Agglomerative clustering is a type of hierarchical clustering algorithm that merges the most similar pairs of data points or clusters, building a hierarchy of clusters until all the data points belong to a single cluster. It starts with each data point as its own cluster and then iteratively merges the most similar pairs of clusters until all data points belong to a single cluster

Divisive Clustering

Divisive Clustering is the technique that starts with all data points in a single cluster and recursively splits the clusters into smaller sub-clusters based on their dissimilarity. It is also known as, “top-down” clustering. It starts with all data points in a single cluster, and then recursively splits the clusters into smaller sub-clusters based on their dissimilarity.
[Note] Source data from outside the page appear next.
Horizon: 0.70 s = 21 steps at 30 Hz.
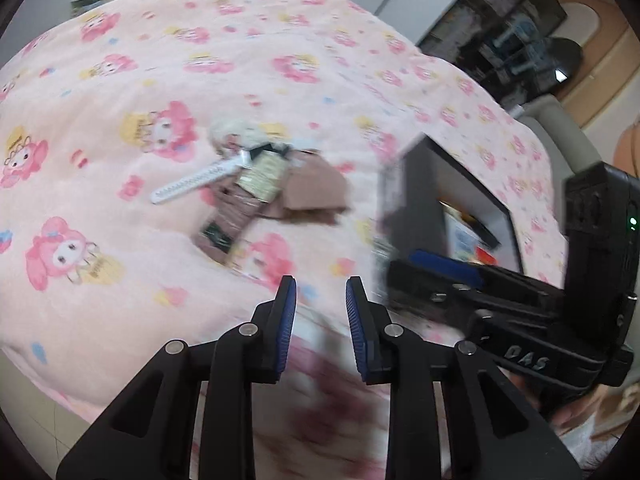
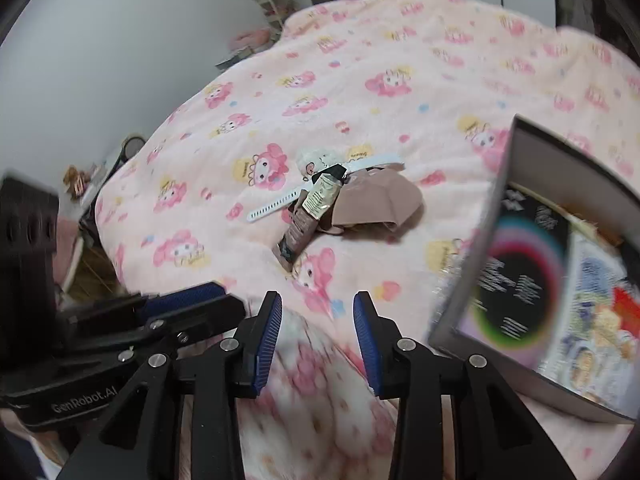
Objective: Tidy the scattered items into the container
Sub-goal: 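Move the left gripper from the box to the brown-and-green hand cream tube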
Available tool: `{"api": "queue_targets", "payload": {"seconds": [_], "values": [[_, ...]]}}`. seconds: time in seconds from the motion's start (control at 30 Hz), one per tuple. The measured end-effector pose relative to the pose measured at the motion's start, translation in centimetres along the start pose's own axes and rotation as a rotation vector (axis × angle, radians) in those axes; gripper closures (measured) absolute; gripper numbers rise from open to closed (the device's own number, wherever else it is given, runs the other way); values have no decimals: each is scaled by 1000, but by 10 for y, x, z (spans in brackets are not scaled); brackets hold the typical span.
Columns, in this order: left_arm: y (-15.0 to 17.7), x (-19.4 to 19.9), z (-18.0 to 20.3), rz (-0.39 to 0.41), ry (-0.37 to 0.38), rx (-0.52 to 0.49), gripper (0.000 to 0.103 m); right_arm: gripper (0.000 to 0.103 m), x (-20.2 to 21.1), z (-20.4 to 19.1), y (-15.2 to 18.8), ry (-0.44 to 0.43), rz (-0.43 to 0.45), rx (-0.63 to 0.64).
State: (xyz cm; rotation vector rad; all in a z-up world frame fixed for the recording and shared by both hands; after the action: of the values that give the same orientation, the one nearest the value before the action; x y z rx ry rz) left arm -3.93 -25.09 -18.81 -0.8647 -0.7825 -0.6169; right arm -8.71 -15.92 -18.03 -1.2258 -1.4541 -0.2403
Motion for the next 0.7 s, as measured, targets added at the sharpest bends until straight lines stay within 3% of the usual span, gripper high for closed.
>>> {"api": "queue_targets", "payload": {"seconds": [0.13,0.3,0.43,0.7], "values": [[-14,-24,-46,-27,-66,60,78,70,-27,3,-17,61,-25,39],[-20,-59,-75,-91,-14,117,76,69,-58,15,-43,108,-46,59],[-13,-92,-80,-205,114,135,51,69,-77,32,-67,135,-50,24],[-7,-126,-94,-252,64,146,50,66,-113,34,-111,150,-25,35]]}}
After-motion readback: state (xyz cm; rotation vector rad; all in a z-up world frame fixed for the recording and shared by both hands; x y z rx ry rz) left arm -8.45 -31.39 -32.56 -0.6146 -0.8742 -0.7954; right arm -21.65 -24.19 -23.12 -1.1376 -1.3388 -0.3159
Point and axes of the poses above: each gripper's, at about its wrist camera, not at the fingertips, and x roughly against the way its jaws point, z to its right, y to its underside, the point moved 9 cm from there along -x, roughly the way its jaws point, and after that the axes turned 2 degrees about -y, right-handed, at the moved point
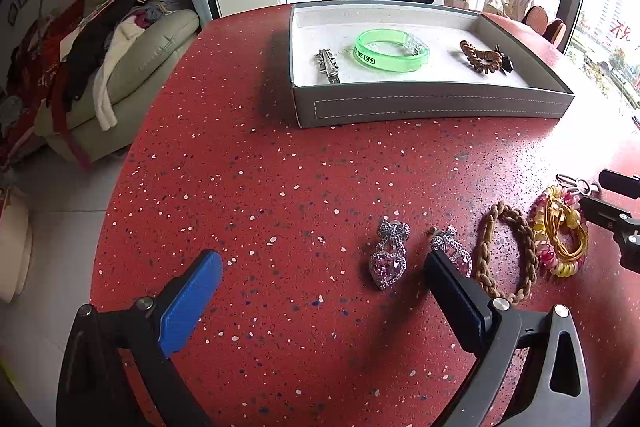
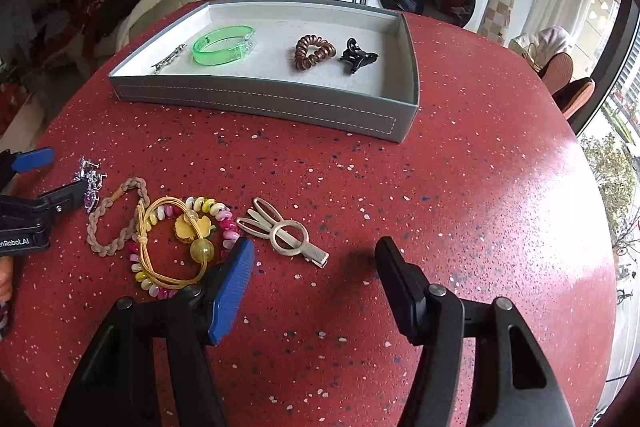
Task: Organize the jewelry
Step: 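Grasp the pink heart pendant with the left tool while the right tool grasps the beige bow clip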
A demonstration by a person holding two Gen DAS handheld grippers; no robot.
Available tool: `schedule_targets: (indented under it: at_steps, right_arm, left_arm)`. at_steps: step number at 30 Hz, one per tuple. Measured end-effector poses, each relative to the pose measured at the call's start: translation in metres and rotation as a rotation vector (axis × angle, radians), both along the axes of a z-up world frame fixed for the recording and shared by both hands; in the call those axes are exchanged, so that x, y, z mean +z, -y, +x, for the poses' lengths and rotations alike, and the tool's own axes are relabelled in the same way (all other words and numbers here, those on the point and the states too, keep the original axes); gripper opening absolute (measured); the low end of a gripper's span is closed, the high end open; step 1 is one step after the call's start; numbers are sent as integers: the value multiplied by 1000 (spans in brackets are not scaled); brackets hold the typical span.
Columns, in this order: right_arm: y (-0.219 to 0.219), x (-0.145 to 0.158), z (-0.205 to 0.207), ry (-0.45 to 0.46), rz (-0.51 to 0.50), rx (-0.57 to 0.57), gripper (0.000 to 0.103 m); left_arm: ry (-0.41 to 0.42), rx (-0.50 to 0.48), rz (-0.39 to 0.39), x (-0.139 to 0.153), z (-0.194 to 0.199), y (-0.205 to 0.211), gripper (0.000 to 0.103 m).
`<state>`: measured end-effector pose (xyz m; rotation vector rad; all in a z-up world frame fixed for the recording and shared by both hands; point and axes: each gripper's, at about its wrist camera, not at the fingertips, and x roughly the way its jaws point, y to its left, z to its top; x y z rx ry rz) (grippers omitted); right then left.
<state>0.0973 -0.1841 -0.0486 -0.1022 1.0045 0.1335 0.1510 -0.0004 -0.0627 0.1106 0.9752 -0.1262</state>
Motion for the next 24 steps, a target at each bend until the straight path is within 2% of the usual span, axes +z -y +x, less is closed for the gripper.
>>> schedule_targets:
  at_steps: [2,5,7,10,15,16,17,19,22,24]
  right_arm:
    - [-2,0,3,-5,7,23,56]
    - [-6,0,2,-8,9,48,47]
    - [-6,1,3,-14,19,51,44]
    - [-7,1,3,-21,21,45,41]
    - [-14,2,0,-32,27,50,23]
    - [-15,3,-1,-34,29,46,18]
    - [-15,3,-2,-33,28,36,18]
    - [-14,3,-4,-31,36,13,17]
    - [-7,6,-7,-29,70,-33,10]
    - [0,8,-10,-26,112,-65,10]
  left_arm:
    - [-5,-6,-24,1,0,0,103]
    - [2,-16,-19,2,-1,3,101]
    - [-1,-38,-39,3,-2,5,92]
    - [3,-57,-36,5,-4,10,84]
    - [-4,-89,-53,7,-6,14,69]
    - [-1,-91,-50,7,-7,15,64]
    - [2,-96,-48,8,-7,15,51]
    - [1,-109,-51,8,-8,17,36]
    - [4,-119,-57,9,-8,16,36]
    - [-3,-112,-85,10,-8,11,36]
Unlike agglomerative clustering, which starts with each data point as its own cluster and iteratively merges the most similar pairs of clusters, divisive clustering is a “divide and conquer” approach that breaks a large cluster into smaller sub-clusters

Example 1:

Here is a short example of agglomerative clustering using randomly generated data in Python –

In this example, we first create a random dataset with 50 samples and two features using NumPy’s randn function. Then, we use the linkage function from SciPy’s cluster.hierarchy module to perform hierarchical clustering using complete linkage method. The resulting linkage matrix Z contains information about the cluster merging process.

Finally, we plot the dendrogram using the dendrogram function from the same module. The dendrogram shows how the clusters were merged and at what distance, starting from individual samples at the bottom and ending with a single cluster at the top.

Python

# Import the necessary libraries
import numpy as np
import matplotlib.pyplot as plt
from scipy.cluster.hierarchy import dendrogram, linkage
 
# Create a random dataset with two features and 50 samples
np.random.seed(0)
x = np.random.randn(20, 2)
 
# Perform hierarchical clustering using caomplete linkage
z = linkage(x, method='complete')
 
# Plot the dendrogram
plt.figure(figsize=(10, 5))
plt.title('Agglomerative Clustering Dendrogram')
plt.xlabel('Sample index')
plt.ylabel('Distance')
dendrogram(z)
plt.show()

Output:

Agglomerative Clustering

Note that there are other methods of linkage that can be used, such as single, average, and ward. The method used will affect the resulting dendrogram and clustering.

Example 2:

Here is a short example of agglomerative clustering using randomly generated data in Python –

In this example, we first generate a sample dataset with 10 data points and 2 features using NumPy. We then perform agglomerative clustering using the linkage function from SciPy, which takes the data matrix as input along with the clustering method (ward in this case) and distance metric (euclidean in this case). The output of linkage is a linkage matrix that represents the hierarchical clustering structure.

We then plot the dendrogram using the dendrogram function from SciPy, which takes the linkage matrix as input along with the plotting axis (ax). We set the color threshold to 0 to display all clusters in the dendrogram.

Python

# Import the necessary libraries
from scipy.cluster.hierarchy import dendrogram, linkage
import numpy as np
import matplotlib.pyplot as plt
 
# Generate sample data
np.random.seed(0)
X = np.random.randn(20, 2)
 
# Perform divisive clustering
Z = linkage(X, method='ward', metric='euclidean')
 
# Plot dendrogram
# Plot the dendrogram
plt.figure(figsize=(10, 5))
plt.title('Agglomerative Clustering Dendrogram')
plt.xlabel('Sample index')
plt.ylabel('Distance')
dendrogram(Z)
plt.show()

Output:

Agglomerative clustering

The resulting plot will show the hierarchical clustering structure with each data point as a leaf node in the dendrogram and the clusters at different levels of the hierarchy.